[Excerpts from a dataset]
Content starts
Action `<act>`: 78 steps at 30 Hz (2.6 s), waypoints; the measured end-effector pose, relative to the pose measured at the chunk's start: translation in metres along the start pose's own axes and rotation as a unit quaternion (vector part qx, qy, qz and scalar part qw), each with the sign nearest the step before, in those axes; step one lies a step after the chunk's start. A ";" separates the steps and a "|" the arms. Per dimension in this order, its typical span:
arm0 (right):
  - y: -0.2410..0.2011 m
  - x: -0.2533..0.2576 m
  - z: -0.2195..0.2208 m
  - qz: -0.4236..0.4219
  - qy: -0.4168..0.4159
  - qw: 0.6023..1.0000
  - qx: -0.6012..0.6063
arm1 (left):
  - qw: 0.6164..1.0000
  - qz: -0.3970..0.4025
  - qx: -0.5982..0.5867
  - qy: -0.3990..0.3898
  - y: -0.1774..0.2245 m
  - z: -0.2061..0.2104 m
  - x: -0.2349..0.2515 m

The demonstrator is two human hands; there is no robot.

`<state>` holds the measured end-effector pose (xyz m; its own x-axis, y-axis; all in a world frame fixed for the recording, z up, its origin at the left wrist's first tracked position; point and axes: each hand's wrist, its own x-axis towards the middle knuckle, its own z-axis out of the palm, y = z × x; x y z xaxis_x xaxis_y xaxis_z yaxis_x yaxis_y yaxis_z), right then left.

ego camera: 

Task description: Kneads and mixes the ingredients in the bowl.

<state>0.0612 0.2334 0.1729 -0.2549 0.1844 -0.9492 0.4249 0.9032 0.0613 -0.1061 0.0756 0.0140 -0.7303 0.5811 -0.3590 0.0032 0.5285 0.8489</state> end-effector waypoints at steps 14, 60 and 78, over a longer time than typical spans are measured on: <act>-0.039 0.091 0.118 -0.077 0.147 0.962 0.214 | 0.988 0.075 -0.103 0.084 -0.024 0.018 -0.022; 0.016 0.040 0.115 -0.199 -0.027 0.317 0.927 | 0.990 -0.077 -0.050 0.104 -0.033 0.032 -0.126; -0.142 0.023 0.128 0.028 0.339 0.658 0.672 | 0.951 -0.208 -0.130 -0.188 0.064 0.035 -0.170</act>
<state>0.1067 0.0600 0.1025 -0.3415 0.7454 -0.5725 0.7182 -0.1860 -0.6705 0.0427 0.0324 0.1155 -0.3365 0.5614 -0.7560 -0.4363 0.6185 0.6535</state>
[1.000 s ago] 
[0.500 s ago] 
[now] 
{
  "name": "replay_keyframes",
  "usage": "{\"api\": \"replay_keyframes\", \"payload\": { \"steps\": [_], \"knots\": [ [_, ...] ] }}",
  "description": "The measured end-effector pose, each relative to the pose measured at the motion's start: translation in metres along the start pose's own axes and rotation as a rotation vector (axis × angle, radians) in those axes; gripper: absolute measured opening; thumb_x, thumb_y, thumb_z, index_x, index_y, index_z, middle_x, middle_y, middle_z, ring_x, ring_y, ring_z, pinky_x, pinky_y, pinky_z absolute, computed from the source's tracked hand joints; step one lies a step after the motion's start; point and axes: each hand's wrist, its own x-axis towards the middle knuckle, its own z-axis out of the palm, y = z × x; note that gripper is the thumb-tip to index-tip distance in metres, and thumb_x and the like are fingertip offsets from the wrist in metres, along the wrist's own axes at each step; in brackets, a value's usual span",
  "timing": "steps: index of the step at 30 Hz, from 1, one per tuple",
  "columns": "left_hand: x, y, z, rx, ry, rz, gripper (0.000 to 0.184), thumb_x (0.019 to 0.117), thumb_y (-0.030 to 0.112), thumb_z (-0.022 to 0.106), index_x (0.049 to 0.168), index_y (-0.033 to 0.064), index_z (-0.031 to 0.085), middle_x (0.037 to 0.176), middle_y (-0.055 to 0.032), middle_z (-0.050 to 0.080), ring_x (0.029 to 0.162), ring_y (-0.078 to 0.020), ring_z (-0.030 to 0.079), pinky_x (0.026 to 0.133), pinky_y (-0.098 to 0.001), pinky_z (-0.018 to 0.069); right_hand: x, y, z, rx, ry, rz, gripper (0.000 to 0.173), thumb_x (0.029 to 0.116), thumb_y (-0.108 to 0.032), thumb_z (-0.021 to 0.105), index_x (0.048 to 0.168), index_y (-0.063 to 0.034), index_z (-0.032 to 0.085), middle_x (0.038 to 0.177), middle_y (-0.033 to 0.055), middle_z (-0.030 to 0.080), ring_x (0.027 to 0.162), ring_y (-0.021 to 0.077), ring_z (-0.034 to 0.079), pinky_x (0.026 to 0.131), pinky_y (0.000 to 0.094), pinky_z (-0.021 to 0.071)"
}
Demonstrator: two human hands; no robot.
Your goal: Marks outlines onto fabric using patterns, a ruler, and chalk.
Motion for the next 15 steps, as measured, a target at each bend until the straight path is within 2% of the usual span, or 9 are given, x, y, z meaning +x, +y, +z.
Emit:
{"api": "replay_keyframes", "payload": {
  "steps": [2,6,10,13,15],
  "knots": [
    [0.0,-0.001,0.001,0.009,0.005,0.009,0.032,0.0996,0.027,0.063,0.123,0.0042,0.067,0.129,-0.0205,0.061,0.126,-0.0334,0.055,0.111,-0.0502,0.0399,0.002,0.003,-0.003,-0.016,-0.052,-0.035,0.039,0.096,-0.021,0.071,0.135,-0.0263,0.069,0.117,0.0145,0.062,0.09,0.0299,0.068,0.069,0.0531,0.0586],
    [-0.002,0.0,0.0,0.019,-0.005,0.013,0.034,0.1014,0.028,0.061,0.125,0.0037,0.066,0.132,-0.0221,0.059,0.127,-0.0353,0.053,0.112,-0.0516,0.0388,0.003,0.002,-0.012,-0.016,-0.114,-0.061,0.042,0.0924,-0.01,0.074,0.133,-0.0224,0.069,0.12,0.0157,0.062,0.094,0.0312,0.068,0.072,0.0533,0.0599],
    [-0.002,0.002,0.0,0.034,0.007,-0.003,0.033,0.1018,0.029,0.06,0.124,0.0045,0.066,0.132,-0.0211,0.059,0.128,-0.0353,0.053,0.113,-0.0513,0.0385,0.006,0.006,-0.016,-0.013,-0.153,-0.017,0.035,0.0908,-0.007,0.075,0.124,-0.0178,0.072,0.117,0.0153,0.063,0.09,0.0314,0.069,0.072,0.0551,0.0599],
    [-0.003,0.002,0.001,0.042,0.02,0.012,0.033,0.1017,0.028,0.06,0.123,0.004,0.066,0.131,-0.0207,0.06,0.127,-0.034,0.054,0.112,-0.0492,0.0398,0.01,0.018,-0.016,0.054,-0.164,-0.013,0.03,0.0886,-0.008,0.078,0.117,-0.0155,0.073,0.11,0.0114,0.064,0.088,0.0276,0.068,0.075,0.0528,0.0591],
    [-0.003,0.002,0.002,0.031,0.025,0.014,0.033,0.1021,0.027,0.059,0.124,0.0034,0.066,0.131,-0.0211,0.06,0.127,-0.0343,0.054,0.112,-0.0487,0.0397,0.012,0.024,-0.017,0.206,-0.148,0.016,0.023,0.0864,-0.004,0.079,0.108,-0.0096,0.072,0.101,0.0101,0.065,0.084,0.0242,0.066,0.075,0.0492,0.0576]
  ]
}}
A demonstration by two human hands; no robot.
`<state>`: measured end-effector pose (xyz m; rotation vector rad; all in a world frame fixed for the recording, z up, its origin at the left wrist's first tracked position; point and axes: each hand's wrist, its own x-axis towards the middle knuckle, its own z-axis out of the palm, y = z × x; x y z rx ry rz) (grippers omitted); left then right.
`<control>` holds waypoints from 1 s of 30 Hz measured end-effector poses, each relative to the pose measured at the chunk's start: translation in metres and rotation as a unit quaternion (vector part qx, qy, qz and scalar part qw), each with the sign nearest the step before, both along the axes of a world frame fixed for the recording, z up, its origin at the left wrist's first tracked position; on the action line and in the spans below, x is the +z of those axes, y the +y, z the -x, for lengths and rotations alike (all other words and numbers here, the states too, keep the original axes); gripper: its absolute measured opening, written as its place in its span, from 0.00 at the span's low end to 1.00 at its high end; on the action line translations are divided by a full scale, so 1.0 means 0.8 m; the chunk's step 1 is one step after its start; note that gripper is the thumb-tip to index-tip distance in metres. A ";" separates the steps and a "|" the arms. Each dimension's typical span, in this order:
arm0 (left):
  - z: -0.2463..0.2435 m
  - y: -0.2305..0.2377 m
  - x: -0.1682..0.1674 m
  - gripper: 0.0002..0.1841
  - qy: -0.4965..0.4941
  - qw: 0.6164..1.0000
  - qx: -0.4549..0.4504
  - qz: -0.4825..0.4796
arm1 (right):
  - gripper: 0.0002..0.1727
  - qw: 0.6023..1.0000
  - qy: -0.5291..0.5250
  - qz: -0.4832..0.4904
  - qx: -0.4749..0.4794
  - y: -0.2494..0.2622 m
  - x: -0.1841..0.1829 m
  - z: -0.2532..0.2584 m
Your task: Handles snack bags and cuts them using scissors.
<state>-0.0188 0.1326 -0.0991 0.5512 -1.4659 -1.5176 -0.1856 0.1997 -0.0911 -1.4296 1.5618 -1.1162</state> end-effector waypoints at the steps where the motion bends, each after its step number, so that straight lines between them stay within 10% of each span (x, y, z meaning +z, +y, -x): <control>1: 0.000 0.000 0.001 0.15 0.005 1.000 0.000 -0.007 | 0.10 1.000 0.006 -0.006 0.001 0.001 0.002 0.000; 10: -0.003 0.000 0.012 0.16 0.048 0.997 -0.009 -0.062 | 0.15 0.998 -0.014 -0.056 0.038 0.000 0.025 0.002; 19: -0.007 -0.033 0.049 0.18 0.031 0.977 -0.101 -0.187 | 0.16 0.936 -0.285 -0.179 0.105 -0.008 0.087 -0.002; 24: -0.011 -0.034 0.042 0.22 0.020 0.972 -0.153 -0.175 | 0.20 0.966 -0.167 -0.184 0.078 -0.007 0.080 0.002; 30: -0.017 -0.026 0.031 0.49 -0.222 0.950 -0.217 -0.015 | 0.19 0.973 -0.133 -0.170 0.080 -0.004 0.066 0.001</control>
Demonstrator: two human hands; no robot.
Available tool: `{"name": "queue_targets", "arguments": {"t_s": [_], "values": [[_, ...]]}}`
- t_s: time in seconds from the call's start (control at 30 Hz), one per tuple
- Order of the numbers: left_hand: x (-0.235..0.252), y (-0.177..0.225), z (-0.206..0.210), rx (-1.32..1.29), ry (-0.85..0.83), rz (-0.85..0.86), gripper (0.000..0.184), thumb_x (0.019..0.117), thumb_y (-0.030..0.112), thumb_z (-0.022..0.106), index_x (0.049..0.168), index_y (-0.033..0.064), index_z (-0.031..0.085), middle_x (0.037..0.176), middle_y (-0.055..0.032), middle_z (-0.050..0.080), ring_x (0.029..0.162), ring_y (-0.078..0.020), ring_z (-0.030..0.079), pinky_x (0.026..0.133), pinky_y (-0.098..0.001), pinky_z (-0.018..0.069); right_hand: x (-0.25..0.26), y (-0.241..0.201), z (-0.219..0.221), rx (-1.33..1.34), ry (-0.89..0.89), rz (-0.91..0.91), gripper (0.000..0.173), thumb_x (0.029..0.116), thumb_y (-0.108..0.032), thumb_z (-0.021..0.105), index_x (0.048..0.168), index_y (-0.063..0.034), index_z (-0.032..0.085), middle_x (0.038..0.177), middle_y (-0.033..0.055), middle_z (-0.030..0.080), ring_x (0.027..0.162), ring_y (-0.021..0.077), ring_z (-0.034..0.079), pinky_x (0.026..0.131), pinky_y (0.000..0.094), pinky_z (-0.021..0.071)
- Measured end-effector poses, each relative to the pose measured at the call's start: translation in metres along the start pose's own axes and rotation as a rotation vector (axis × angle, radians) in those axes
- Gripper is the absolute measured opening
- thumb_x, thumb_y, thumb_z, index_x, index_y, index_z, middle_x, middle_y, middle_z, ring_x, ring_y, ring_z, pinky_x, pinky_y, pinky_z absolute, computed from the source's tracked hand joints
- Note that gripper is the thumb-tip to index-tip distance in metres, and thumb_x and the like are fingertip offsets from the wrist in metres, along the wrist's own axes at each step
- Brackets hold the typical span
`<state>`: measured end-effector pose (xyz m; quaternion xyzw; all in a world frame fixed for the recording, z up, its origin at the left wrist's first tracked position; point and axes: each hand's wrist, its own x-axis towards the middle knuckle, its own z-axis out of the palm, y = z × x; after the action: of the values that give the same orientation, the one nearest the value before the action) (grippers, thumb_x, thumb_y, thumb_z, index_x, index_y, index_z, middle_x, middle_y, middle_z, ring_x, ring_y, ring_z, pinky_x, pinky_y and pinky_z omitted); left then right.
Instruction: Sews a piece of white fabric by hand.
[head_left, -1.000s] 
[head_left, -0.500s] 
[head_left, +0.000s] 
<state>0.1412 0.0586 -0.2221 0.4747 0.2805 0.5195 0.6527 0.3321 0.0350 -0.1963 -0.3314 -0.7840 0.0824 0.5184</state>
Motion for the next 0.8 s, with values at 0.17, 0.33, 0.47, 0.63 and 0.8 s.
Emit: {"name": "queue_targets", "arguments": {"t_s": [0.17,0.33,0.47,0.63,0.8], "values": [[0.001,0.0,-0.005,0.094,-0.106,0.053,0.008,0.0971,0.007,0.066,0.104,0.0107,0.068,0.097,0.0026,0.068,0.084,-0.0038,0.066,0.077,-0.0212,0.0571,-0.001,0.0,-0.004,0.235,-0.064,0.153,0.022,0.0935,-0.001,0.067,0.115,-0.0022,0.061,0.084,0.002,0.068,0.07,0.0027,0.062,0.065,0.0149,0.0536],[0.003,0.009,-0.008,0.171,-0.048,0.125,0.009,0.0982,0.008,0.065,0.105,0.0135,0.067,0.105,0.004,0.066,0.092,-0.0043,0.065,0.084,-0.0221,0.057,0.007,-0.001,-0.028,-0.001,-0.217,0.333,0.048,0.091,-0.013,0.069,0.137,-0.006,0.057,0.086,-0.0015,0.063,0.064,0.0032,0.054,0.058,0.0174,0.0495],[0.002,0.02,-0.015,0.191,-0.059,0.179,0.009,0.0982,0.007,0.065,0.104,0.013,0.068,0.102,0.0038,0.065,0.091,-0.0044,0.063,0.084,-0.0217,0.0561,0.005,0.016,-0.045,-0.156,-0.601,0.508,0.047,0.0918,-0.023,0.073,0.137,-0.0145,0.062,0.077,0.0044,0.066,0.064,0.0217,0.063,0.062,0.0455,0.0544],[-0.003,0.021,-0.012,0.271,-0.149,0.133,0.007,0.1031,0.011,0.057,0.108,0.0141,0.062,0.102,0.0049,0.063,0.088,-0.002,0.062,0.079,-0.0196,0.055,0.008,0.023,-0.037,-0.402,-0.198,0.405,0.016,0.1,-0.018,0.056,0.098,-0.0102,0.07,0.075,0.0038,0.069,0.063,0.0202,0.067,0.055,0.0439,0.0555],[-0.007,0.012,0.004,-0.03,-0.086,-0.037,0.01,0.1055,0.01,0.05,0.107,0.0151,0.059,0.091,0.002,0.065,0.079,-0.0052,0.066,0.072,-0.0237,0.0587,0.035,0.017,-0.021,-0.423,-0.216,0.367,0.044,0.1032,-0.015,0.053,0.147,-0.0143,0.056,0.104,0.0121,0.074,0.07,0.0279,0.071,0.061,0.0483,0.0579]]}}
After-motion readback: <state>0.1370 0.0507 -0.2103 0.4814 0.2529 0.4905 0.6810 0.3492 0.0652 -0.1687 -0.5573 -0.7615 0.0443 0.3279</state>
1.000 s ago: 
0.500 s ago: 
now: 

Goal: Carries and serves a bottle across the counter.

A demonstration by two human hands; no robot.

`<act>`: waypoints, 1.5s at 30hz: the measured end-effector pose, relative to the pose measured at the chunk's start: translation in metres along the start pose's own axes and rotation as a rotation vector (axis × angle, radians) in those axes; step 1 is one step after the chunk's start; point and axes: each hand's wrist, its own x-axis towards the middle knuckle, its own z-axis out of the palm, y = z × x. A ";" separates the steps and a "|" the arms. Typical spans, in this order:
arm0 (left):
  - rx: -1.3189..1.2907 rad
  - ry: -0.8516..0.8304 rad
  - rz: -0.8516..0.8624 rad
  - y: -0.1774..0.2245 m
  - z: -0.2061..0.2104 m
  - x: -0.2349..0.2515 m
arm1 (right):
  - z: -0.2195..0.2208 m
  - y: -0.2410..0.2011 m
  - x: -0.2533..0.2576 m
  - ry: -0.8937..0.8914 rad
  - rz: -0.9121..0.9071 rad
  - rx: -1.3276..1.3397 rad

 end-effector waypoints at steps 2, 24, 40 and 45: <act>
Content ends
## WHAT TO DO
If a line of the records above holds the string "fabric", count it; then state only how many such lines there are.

## ANSWER SECTION
2